■ Stored data ■
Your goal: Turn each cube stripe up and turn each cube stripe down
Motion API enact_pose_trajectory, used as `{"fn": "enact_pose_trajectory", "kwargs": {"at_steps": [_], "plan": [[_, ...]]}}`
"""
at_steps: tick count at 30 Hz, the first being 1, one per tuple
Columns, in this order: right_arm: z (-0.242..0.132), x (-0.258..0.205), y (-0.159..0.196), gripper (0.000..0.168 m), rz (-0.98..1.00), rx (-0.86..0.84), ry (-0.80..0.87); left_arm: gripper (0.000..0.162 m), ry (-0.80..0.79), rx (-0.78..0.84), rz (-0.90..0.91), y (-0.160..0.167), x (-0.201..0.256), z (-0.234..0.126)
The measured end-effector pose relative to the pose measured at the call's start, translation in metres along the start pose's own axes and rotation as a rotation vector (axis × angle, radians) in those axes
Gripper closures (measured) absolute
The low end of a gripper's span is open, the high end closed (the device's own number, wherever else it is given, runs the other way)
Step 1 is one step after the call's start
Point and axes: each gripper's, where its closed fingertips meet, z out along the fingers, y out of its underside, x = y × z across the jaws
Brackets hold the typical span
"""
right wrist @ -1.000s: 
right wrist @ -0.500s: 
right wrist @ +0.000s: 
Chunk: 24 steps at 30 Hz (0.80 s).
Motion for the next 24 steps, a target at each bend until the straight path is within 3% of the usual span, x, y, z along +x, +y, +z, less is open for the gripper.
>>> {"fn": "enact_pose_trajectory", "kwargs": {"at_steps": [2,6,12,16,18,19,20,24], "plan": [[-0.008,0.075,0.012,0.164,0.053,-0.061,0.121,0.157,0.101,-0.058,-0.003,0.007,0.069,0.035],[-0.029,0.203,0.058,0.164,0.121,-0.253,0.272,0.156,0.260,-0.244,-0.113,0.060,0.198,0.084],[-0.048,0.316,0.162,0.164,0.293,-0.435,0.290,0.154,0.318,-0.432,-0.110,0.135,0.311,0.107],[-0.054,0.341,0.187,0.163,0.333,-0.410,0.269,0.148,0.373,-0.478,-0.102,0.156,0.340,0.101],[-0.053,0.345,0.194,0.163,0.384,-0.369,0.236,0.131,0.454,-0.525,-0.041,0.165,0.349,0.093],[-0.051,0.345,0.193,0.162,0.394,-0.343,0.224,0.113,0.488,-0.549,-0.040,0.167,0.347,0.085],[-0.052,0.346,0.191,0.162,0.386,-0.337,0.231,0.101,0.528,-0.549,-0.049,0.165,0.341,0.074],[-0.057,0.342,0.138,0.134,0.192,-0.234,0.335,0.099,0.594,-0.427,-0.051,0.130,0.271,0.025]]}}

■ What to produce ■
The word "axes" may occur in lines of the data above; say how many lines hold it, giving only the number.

■ Answer for the task ■
2